I reasoned over the matter with my own heart to this effect. I who have, it appears, become greater and more advanced in wisdom than any who were before me in Jerusalem, and experienced over the widest extent of wisdom and knowledge,


(16.) Reasoned I myself together with my heart to say (as reasoned stands first, this is the subject of the whole, and the words ‘to say,’ לאמר, are the usual formula of introduction of the thing said; they are equivalent to our ‘to this effect.’ This then is Koheleth’s reasoning, the result of which is to be given), I behold (stating it as an admitted and patent fact) I have been made great, and I have been added to in wisdom above all which were before me in Jerusalem, and my heart has seen the much (with the article expressed; equivalent therefore to very much, or as much as possible of) wisdom and knowledge.
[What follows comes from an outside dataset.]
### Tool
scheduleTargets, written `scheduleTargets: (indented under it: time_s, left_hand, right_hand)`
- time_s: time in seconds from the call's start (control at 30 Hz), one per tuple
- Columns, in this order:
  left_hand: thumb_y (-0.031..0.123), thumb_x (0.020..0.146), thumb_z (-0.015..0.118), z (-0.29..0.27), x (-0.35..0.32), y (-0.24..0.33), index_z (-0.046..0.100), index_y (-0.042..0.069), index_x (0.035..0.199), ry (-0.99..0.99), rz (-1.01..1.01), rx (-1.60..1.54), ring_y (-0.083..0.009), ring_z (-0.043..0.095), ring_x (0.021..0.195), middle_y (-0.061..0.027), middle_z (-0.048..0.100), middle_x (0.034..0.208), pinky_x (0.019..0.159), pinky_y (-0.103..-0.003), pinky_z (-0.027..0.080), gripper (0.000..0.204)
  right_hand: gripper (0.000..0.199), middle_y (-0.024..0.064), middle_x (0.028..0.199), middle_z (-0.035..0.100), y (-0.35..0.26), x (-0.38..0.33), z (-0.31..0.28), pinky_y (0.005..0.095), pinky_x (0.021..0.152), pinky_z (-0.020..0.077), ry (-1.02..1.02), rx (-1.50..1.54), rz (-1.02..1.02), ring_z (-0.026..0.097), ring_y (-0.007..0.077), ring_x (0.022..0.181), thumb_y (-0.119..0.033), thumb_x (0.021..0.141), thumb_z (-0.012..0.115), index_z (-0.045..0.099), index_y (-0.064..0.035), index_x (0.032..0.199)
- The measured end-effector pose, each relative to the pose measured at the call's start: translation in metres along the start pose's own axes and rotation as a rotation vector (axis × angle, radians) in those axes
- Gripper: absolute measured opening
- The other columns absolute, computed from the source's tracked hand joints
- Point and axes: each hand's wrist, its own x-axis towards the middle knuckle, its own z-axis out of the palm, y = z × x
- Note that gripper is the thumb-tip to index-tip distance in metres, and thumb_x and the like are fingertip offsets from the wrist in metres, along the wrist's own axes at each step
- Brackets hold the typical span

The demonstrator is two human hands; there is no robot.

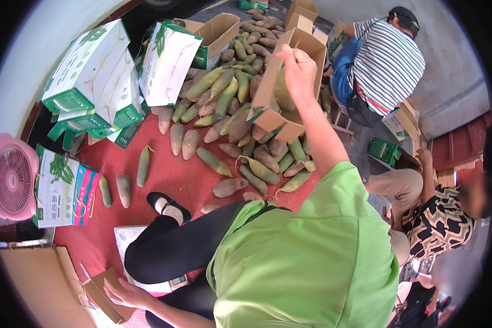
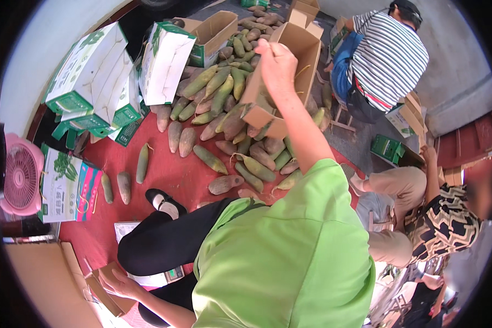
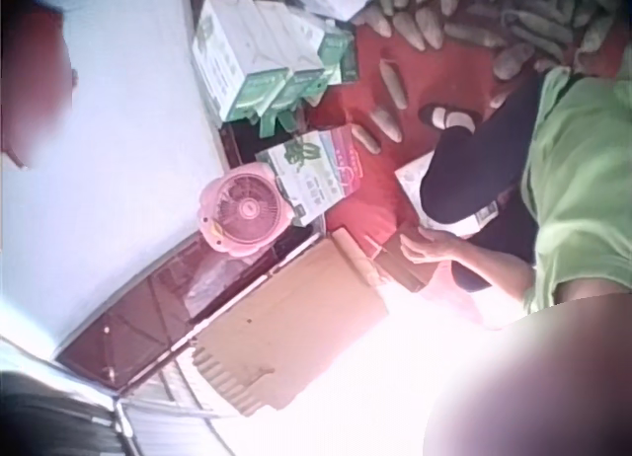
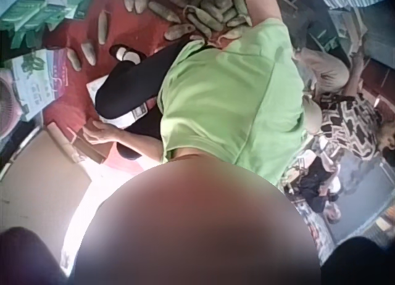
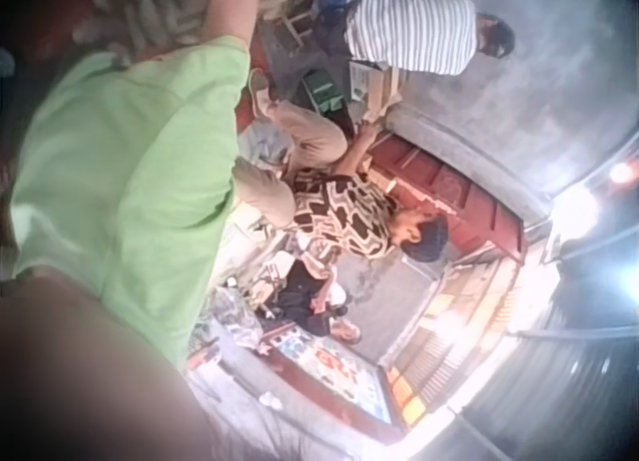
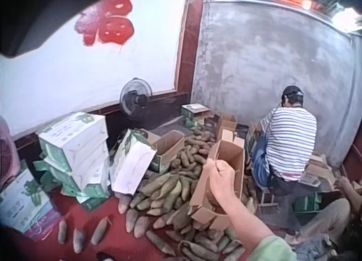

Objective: Sorting, weighing, and packaging produce into boxes in a facility.

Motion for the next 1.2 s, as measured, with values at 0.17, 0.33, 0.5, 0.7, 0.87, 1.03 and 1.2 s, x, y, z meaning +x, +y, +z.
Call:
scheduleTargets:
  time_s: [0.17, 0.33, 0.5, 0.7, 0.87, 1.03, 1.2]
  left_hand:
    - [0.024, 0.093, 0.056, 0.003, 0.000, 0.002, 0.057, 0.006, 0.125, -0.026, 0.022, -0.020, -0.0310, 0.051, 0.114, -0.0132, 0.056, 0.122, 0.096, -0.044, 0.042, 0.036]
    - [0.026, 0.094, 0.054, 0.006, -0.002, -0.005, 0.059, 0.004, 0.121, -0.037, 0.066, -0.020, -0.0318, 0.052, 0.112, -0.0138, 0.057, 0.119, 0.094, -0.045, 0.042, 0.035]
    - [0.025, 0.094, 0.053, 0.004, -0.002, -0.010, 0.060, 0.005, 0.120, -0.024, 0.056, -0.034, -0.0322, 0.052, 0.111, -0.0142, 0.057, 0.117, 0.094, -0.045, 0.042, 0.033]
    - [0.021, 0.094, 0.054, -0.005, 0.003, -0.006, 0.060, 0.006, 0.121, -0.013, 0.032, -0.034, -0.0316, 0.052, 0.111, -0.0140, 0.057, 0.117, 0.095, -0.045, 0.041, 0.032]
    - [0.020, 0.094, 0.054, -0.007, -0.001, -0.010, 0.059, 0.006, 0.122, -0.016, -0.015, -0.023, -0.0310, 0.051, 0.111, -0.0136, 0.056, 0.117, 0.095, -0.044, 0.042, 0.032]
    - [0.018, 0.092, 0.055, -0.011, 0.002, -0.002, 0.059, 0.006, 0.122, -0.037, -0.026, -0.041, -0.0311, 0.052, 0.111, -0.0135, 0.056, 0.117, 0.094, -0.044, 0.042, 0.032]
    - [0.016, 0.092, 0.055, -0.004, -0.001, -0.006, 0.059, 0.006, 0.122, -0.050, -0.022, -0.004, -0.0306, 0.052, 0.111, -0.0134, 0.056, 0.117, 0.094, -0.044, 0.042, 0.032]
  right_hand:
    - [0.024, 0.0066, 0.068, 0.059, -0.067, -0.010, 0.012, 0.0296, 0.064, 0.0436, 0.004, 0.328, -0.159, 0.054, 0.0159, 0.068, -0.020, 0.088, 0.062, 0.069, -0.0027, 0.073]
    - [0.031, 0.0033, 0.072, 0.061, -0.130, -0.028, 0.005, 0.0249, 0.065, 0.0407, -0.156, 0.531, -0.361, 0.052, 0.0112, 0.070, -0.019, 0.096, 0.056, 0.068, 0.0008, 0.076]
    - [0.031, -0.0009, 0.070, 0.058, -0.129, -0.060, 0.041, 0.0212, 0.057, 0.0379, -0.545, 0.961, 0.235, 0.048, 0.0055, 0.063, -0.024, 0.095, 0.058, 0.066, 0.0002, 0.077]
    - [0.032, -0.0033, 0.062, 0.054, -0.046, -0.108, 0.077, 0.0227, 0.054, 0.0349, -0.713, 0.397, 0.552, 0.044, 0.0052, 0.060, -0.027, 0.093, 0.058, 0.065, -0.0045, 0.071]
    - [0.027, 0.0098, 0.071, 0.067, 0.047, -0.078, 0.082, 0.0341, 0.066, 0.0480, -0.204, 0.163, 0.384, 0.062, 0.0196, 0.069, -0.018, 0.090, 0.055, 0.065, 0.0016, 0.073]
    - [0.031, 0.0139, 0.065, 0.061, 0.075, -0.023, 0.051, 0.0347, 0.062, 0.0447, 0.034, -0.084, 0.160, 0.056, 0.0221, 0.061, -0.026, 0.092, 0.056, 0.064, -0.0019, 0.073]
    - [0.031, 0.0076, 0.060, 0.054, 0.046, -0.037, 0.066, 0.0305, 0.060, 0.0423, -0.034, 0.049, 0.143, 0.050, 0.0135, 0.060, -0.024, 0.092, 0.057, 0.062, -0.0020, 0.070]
17 And I gave my heart to know wisdom, and to know madness and folly: I perceived that this also is vexation of spirit.

and have set my heart earnestly to know wisdom, and to know false successes from real acts of prudence, know but this: it is simply vexing one’s spirit;


(17.) And I have given my heart in order to know wisdom (that is, he made wisdom his special study and object) and the knowledge of (‘know’ being repeated rises into special prominence, and hence the meaning is to know wisdom, or to be wise enough to recognise) false expectations and prudences. (This passage is one of great difficulty, but the exact sense will become apparent on investigating the meaning of the two words הוללות and שכלות; now הוללות occurs chapter i. 17, ii. 12, vii. 25, ix. 3, and pointed with Shurek at x. 13, and is peculiar to Ecclesiastes. It is a technical word, and is correctly translated ‘folly,’ but it is that kind of folly which displays itself in false joy. The future poel from which this noun is derived occurs Job xii. 17, chapter vii. 7, Isaiah xliv. 25; and the participle at chapter ii. 2, Psalm cii. 89. Thus we see the connexion between this sense and the more ordinary one of ‘praise;’ it is the ‘bepraised’ used in a bad sense. The word שכלות occurs here only, but it is rendered by the LXX. ἐπιστήμη, and by the Syriac

, compare also Genesis xli. 33, with the meaning ‘prudence,’ and with this agrees the later Hebrew. Now these meanings make consistent sense. Koheleth wished to know wisdom and the knowledge of folly and prudence; in other words, to have a wisdom which could tell the one from the other. Thus the LXX. render הל״ by παραβολὰς, which has altered into περιφορὰν; this apparently very strange rendering is thus intelligible enough, especially to those who had the Hebrew before them. To alter the text to סכלות, as some have proposed, is not even to cut the Gordian knot, for with the true meaning of this word, ‘clever-folly,’ ‘false-wisdom,’ no better sense will be made, although it is quite possible that שכ״ may have been chosen for the equivoke it gives, not even differing in sound, if the pointing can be trusted, from סכ״. The truth is that so much of our elaborate wisdom and best plans are but elaborate mistakes, that to attempt to judge the one from the other is a hopeless task. Hence then the following) I know (this is the fourth time this word occurs in the clause, thus it is brought out with the very strongest prominence, and gives the meaning ‘what I do know is’) that even this (שגם, compare places chapter ii. 15, viii. 14, has a peculiar meaning, expressive of surprise that this should be so) really is vexing of spirit (רעיון, not רעות, as above; because in this case the vexation is subjective,——the idea conveyed by the whole passage being ‘what I do know as the result of my wisdom and knowledge being just even this, that it is only a vexing of the spirit’). It may be observed that רעיון occurs in the Chaldee of Daniel——see Daniel ii. 29, 30; iv. 19 (16); v. 6, etc., always in the sense of a ‘painful reflection,’ but in later Chaldee and Syriac as ‘a reflection’ of any kind. As the sense in which Koheleth uses the word is the nearest to the root-meaning, is it not an evidence, so far, of earlier composition of his book?